Right, Left and Centre: The Politics of Some Canadians by Dave Jaffe. Chapter 31, Part Three.

         The Saviour And His Disciple; Chapter 31, Part Three.


    Gerry Coser was rescued from despair and hopelessness by Henry Afflick. Yet soon circumstances drove them apart.
    Gerry was a social democrat who belonged to the New Democratic Party. When Dave Barrett's N.D.P. government went down to defeat in the December 1975 B.C. election, Coser fell into a two week depression. "How can a government that did so many good things, be turfed out of office?' he would ask people. "It just isn't fair." A few years later he realized that maybe Barrett's government  had done too much in its three year three month time in power.
    Yet Henry Afflick wasn't a social democrat. He was an anarchist who didn't vote and didn't care to.
 He agreed with the anarchist writer George Woodcock's opinion of Barrett's government. "This brief N.D.P. government," wrote Woodcock, "did no more to shift British Columbia in the direction of a balanced socialist economy than its predecessor the Social Credit Party had done.".
    Afflick was a revolutionary who'd organized and led demonstrations against social injustice and the Vietnam War. "Social democrats like the N.D.P. bring in some good social programs," Afflick said. "But they don't change much. And when they meet up with strong opposition they cave in.

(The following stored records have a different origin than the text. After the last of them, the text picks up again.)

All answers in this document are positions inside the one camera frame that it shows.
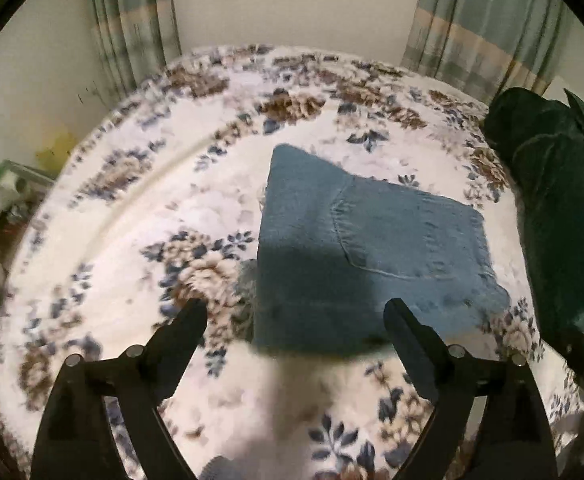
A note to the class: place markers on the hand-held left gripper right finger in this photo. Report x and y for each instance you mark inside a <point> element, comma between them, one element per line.
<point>414,355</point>

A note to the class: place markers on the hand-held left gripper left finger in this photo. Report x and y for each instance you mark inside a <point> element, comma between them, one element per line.
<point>176,355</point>

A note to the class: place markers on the blue denim pants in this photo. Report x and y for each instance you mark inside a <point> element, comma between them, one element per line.
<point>372,240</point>

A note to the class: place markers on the floral bedspread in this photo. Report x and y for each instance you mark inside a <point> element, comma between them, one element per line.
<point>171,200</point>

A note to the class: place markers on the dark green velvet blanket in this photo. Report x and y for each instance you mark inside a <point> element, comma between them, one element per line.
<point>547,200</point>

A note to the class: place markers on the brown bedside cabinet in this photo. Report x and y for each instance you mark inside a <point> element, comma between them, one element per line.
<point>9,235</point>

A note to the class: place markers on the green striped curtain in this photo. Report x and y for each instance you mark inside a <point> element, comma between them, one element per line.
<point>482,25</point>
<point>126,20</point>

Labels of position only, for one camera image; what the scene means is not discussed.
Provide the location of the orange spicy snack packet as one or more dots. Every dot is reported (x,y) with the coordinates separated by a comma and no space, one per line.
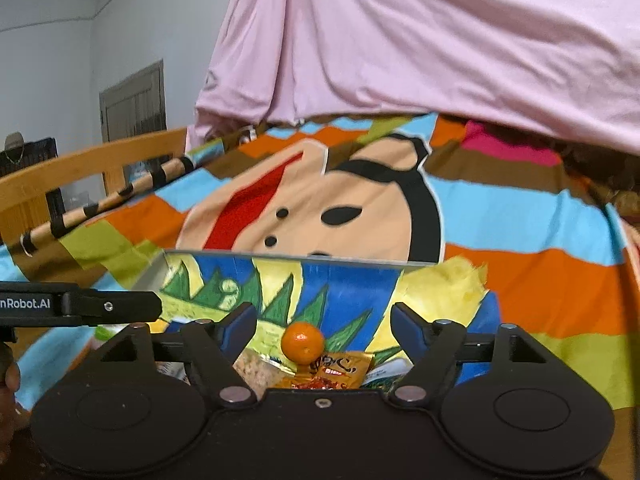
(340,367)

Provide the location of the pink bed sheet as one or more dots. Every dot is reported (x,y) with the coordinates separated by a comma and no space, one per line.
(425,35)

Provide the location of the person's left hand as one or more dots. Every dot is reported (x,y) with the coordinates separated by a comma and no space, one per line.
(10,376)

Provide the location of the small tangerine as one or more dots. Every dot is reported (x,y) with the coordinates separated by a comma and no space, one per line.
(302,342)

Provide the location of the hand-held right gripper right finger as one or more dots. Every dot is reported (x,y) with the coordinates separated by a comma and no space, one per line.
(407,330)

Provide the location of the grey door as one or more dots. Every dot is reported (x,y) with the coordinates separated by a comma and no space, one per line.
(132,105)

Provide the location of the grey hat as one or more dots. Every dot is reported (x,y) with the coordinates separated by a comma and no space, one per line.
(14,145)

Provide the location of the clear rice cake packet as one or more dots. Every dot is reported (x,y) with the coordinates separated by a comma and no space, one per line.
(250,367)

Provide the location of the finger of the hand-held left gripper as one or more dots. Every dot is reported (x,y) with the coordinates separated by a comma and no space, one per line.
(120,306)

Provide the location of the wooden slatted bed rail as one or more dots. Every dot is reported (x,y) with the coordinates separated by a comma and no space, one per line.
(75,165)

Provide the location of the black plastic crate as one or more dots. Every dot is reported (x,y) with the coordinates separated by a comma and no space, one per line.
(42,152)

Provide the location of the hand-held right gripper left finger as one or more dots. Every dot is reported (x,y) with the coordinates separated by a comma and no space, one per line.
(240,330)

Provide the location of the tan black-banded pole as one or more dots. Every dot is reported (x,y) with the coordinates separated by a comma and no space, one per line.
(110,199)

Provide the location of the metal tray with dragon drawing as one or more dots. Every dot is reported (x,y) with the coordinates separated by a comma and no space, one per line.
(350,290)

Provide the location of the white green snack packet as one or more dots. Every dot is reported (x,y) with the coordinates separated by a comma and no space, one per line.
(385,374)

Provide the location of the striped cartoon blanket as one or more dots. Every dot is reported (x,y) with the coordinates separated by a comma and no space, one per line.
(525,230)

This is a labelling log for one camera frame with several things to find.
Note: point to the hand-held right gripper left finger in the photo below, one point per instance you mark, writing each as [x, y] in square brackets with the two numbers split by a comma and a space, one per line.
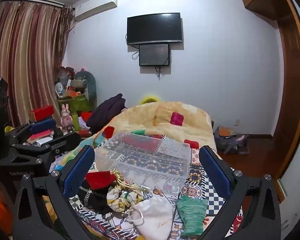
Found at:
[78, 171]

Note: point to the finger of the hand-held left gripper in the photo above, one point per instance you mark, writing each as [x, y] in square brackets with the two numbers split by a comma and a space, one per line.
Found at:
[43, 126]
[70, 138]

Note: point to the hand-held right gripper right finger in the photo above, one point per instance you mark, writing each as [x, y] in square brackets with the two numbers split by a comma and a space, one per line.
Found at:
[215, 171]

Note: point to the red velvet pouch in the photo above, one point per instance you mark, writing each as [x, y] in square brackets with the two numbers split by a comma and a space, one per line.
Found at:
[100, 180]

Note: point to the green knitted pouch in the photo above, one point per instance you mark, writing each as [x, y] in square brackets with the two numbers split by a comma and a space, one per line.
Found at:
[192, 215]

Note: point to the clear plastic storage box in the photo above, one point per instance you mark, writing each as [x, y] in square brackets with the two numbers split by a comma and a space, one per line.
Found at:
[150, 165]

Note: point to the red box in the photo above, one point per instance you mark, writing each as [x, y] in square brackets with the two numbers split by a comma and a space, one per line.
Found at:
[41, 113]

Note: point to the green bottle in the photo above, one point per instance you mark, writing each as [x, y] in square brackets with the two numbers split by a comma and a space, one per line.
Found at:
[76, 122]

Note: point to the patterned bed sheet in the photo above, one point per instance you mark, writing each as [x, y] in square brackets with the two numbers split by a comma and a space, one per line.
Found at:
[197, 177]

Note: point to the pink rabbit toy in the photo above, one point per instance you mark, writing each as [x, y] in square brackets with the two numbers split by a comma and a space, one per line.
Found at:
[66, 118]

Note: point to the grey backpack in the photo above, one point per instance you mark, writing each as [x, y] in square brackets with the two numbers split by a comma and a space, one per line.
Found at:
[228, 140]

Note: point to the green box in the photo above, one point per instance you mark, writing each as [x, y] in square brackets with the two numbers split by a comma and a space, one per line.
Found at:
[77, 105]

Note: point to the small white fan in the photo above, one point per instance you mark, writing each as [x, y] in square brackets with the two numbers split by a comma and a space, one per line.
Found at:
[59, 88]

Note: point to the dark purple clothing pile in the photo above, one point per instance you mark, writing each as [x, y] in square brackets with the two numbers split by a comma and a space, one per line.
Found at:
[107, 112]

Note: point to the grey-green cushion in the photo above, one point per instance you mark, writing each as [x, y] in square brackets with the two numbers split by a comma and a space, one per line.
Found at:
[91, 85]

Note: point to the striped brown curtain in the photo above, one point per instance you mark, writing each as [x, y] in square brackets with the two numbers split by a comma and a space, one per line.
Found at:
[27, 60]

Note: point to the yellow blanket with red patches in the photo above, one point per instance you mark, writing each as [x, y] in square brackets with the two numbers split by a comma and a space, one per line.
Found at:
[145, 120]

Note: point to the white door with stickers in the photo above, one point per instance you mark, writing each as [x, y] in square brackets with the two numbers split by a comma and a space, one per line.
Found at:
[293, 192]

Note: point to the orange cloth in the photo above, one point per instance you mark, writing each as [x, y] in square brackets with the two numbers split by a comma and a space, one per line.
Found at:
[0, 205]

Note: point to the yellow-green plush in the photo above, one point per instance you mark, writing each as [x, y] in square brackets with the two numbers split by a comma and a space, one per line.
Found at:
[150, 99]

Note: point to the white air conditioner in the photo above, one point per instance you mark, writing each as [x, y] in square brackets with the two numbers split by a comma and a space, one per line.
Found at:
[95, 6]

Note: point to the white wall socket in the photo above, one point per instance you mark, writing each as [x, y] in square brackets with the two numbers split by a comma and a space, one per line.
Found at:
[236, 122]

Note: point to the small black wall monitor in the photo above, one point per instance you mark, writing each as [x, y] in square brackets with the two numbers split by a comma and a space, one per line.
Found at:
[154, 55]

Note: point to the black wall television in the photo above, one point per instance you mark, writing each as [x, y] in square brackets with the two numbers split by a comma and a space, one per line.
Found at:
[154, 28]

    "I'm  a revolutionary. I want to see capitalism overthrown, not reformed."
    Coser didn't want revolution. He saw them as violent, bloody and destructive affairs. Also Afflick criticized much of Coser's politics. Nor could he save money while Coser was  a fanatical cheapskate.
Meanwhile Afflick went through a mild nervous breakdown that Coser couldn't deal with. Yet in the end it was their politics that drove them apart.
    In late 1979 Coser went back to volunteer and then to work on the Downtown Eastside. The Downtown Eastside back then was a gritty impoverished area of Vancouver which had plenty of tough drinking places. Afflick on the other hand went back to school and then to university. He ended up in China while Coser remained in Vancouver.
    Many decades later Coser reflected on how Afflick had changed his life and helped him become a better person. "He saved me," he told a woman who had also known Afflick. "He taught me many things that helped me. Yet his politics weren't like mine and this was the main thing that ended our friendship."